Saving Lives Comes First

– Monday Week 5 of Lent –

“Jesus went to the Mount of Olives. Early in the morning he came again to the temple. All the people came to him and he sat down and began to teach them. The scribes and the Pharisees brought a woman who had been caught in adultery… ” [John 8:1-3]

The story of the woman caught in adultery is so well known, like the story of the Prodigal Son or the woman at the well. I have always been struck by the compassion of Jesus in dealing with a human being caught out in sexual sin. He doesn’t judge her but is merciful to her, forgiving her, as the father in the story of the Prodigal Son from last week had also done.

But in contemplating this story for a bit longer, it seemed that what Jesus did for the woman was much more basic than dispensing mercy.

First up, he is saving the woman’s life. She is about to be stoned to death. He focuses on her, puts himself lower than her as he writes on the ground, and doesn’t get caught up in an extended argument with those condemning her, leaving her overlooked.

Secondly, he mirrors back to the so-called “learned” men the hypocrisy of their judgmental position. For the Pharisees, this event was not about dispensing true justice.

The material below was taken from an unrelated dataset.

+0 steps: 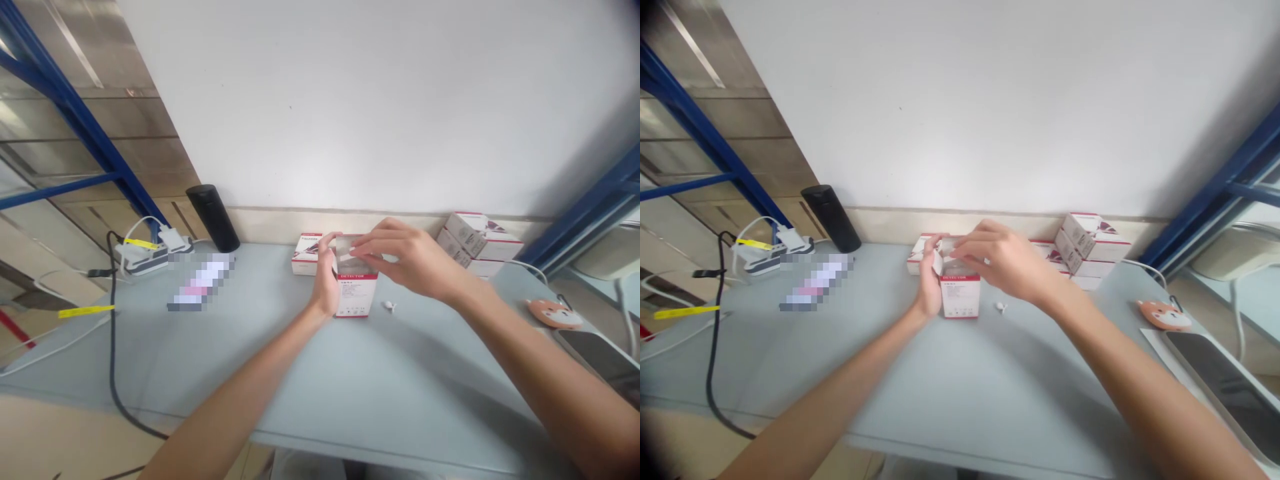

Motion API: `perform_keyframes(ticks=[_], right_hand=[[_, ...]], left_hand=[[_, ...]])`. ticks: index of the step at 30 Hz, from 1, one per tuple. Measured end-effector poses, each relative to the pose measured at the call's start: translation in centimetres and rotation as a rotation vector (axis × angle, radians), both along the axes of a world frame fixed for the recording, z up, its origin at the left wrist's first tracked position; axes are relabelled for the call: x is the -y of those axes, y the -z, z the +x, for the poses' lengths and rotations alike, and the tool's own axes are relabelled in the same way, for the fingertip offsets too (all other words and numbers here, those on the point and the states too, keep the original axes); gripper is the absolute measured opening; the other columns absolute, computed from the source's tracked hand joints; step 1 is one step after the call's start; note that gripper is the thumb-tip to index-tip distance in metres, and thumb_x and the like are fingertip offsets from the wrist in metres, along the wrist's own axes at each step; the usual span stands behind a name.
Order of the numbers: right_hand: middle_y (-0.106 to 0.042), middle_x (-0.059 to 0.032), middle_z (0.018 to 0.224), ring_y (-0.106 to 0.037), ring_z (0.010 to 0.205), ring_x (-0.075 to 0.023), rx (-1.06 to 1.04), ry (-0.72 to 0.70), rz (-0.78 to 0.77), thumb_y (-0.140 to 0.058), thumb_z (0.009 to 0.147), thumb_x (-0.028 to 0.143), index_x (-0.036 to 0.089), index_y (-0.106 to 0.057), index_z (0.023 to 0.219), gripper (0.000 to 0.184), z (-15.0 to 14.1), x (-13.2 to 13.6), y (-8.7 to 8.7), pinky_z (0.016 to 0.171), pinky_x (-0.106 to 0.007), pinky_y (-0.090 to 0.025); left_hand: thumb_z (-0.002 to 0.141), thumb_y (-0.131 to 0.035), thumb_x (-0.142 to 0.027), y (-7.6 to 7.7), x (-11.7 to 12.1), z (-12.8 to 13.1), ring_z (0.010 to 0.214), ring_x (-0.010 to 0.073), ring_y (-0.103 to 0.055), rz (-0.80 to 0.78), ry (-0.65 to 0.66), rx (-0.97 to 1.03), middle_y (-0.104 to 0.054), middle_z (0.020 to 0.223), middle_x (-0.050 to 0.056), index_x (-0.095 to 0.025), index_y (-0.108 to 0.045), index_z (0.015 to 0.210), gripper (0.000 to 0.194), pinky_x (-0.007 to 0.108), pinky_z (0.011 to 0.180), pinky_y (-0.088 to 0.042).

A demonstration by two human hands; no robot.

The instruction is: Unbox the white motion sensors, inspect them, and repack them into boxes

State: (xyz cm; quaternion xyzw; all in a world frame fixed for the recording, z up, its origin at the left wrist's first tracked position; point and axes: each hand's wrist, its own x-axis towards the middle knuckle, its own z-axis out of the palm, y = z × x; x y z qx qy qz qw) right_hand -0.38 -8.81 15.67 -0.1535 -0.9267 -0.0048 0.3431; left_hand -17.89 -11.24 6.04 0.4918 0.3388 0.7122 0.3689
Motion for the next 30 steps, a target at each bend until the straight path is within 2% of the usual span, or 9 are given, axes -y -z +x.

Instead, they were only interested in trapping Jesus, hoping that whatever he might say would put him in the wrong. He would be accused of subverting the Mosaic law if he forbade the stoning. If he had agreed to stone her, he would lose the support of the ordinary people, who would have been offended and alienated by his strict adherence to the law. Jesus gives the woman back her life, and only then does he evaluate her behaviour, telling her to be on her way and live a better life. This evaluation is not just the tail end of the story, but saving her life, and restoring her to herself, is more critical and must take precedence over judgment and condemnation.

And I think this is what the Church is called to do; focus on the person first, relate to them, get on their side, give them back the life they are in danger of losing, and only then worry about helping them evaluate their behaviour.

“We look at the sky. The many stars, but when the morning comes, we don’t see the stars. Such is the mercy of God: it is a great light of love, of tenderness” (Pope Francis, Homily, April 7, 2014).


by Janiene Wilson

get the daily reflections sent directly to your email

Thank you, we'll be in touch soon

You can close this page now, or if you would like to learn more about us, check out our website.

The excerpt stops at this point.